I recently had to clean a huge (113 000 rows) document library. The first question that must come in mind is : Why was it so big ? Well, someone thought it was beter to store data in lots of XML files instead of in a classic list.

The second question is: How ?

First, you have to understand that you can’t use a DeleteAll() method, it doesn’t exist. You must fetch data by little packet of rows. If you try to get everything, you will have a OutOfMemoryException.

I can’t give you the final app as I am not sure that I have the right to, but I can give you the core sourcecode:

First of all, you want to avoid the memory exception problem. So you will cut your results in little packets of 100 rows, that’s pretty simple:

// We get everything but we limit the result to 100 rows
SPQuery q = new SPQuery();
q.RowLimit = 100;
 
// We get the results
SPListItemCollection coll = list.GetItems( q );

Then, what you could do is delete each item one by one:

foreach( SPListItem item in cColl ) {
   item.Delete();
}

But it’s soooo freaking slow. On a production server, we had something like 1 delete per second.

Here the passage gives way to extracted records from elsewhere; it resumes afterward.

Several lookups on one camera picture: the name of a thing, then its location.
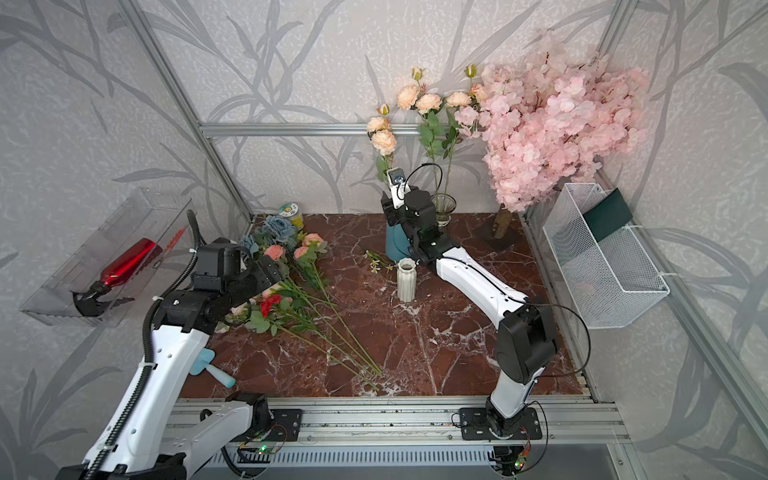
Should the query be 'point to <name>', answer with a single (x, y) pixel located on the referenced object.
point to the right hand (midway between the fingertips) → (394, 187)
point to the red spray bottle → (90, 302)
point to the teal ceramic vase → (397, 244)
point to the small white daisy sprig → (377, 262)
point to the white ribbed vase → (406, 279)
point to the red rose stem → (271, 309)
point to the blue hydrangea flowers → (278, 226)
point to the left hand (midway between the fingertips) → (270, 271)
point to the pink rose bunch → (300, 276)

What you need to use is a CAML batch delete, this method builds a CAML delete batch :

private static String BuildBatchDeleteCommand( SPList list, SPListItemCollection coll ) {
    StringBuilder sbDelete = new StringBuilder();
    sbDelete.Append( "<?xml version=\"1.0\" encoding=\"UTF-8\"?><Batch>" );
 
    // We prepare a String.Format with a String.Format, this is why we have a {{0}}
    string command = String.Format( "<Method><SetList Scope=\"Request\">{0}</SetList><SetVar Name=\"ID\">{{0}}</SetVar><SetVar Name=\"Cmd\">Delete</SetVar><SetVar Name=\"owsfileref\">{{1}}</SetVar></Method>", list.ID );
    foreach ( SPListItem item in coll ) {
        sbDelete.Append( string.Format( command, item.ID.ToString(), item.File.ServerRelativeUrl ) );
    }
    sbDelete.Append( "</Batch>" );
    return sbDelete.ToString();
}

With that method, we could delete 100 rows in 2/3 seconds. Still, you can’t expect magic with Sharepoint, everything around Sharepoint is slow.

The final main code should look a little bit like that:

// While there's something left
while ( list.ItemCount >  ) {
 
    // We get everything but we limit the result to 100 rows
    SPQuery q = new SPQuery();
    q.RowLimit = 100;
 
    // We get the results
    SPListItemCollection coll = list.GetItems( q );
 
    // We process a CAML batch
    String batch = BuildBatchDeleteCommand( list, coll );
 
    // We execute it
    web.ProcessBatchData( batch );
 
    list.Update();
}

Note SPWeb::ProcessBatchData returns a String, if your code doesn’t work, it could help you find out why. This is the only way, because a wrong batch won’t throw any exception. Keep that in mind.